I read to Admiral Strauss the draft of your proposed letter to him stating the Department’s position on EURATOM,2 advising at the same time that it was not being transmitted because it had been prepared prior to the recess of the EURATOM negotiators.
Admiral Strauss felt strongly that he should proceed immediately with the bilaterals with Italy and France, and that they should be concluded before the 1st of November. He gave me all of the reasons, with which you are familiar, particularly stressing the fact that EURATOM is now further away from consummation than ever before, and that the Administration would be under severe criticism if concrete progress toward applying atomic power in the foreign field were not made in the next few months.
I advised Admiral Strauss that it was your and the Department’s feeling that conclusion of a EURATOM agreement was by no means impossible, and that we were optimistic that real progress would be made within the next few months. We felt that the conclusion of the bilaterals would seriously, and perhaps decisively, prejudice the ultimate adoption of the EURATOM concept. Admiral Strauss appeared to doubt that EURATOM could be put through in any event.
After some discussion, Admiral Strauss stated that he felt he should bring this to the attention of the President and you in person, and suggested that he would like to make a presentation upon his return to Washington at the beginning of next week. I promised to convey this information to you.

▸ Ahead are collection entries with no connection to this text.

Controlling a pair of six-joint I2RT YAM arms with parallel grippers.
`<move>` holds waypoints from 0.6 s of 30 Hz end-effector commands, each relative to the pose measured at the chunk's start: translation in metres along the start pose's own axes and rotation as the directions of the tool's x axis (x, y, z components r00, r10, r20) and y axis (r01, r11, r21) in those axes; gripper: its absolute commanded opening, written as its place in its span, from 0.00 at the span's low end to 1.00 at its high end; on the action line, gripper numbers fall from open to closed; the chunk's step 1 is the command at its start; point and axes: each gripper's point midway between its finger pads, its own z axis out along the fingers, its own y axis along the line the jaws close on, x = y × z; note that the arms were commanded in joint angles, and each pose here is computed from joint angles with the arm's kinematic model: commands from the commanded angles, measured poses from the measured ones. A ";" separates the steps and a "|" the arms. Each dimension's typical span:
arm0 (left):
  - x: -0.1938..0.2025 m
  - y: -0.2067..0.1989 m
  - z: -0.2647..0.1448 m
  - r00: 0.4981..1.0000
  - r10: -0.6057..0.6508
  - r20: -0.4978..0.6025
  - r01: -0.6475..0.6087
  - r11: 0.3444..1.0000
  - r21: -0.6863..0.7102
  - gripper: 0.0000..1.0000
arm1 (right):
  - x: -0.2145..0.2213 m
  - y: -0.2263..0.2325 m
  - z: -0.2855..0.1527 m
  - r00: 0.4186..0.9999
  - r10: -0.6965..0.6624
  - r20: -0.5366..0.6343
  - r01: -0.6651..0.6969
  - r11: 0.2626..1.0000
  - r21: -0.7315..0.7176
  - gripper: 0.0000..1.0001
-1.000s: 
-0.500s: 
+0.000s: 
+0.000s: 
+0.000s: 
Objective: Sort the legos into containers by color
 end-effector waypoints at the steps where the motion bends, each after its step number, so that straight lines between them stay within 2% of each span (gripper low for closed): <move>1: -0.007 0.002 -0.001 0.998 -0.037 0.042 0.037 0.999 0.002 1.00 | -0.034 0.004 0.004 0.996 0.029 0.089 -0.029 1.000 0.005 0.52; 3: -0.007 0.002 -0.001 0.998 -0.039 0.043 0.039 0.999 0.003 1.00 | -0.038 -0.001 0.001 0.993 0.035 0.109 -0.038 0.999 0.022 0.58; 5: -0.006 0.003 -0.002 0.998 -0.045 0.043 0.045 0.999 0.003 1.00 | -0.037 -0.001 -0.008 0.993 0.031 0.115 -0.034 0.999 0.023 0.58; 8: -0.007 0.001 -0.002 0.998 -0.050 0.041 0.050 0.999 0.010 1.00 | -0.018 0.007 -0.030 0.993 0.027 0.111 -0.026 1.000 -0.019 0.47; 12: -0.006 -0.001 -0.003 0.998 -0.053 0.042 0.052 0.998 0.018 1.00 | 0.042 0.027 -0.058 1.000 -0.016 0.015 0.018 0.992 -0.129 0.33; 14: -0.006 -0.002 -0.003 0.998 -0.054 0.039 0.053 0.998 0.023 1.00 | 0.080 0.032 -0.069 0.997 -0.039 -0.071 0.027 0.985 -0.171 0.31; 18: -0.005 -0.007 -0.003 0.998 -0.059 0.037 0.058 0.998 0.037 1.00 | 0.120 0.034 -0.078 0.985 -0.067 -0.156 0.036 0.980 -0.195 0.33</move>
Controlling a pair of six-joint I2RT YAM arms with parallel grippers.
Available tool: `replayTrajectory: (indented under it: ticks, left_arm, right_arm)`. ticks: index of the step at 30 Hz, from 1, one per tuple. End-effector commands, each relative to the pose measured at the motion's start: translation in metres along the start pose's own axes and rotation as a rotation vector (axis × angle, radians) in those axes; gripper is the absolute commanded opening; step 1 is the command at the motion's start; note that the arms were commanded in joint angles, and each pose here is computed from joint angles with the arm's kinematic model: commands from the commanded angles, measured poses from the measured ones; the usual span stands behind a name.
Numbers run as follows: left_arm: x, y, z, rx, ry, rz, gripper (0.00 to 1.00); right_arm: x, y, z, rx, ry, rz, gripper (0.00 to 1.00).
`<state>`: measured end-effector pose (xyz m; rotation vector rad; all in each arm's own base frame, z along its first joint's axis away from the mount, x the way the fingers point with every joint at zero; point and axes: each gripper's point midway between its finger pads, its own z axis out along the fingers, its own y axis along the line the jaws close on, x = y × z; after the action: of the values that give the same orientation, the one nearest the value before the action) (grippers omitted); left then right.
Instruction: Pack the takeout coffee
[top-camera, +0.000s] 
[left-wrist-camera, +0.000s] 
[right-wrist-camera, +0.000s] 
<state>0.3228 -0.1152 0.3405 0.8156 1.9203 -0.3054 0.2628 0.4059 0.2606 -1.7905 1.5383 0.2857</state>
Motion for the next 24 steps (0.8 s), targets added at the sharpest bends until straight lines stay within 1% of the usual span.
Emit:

[Page 477]It is my impression that Admiral Strauss might be willing to delay the negotiations on the bilaterals until some agreed-upon deadline, such as perhaps January 1, 1957, and that if at that time more progress had not been made, he would be free to proceed along the lines he has proposed. I did not have an opportunity to pursue this possibility with him further, as he had to leave to catch his plane.
Herbert Hoover, Jr.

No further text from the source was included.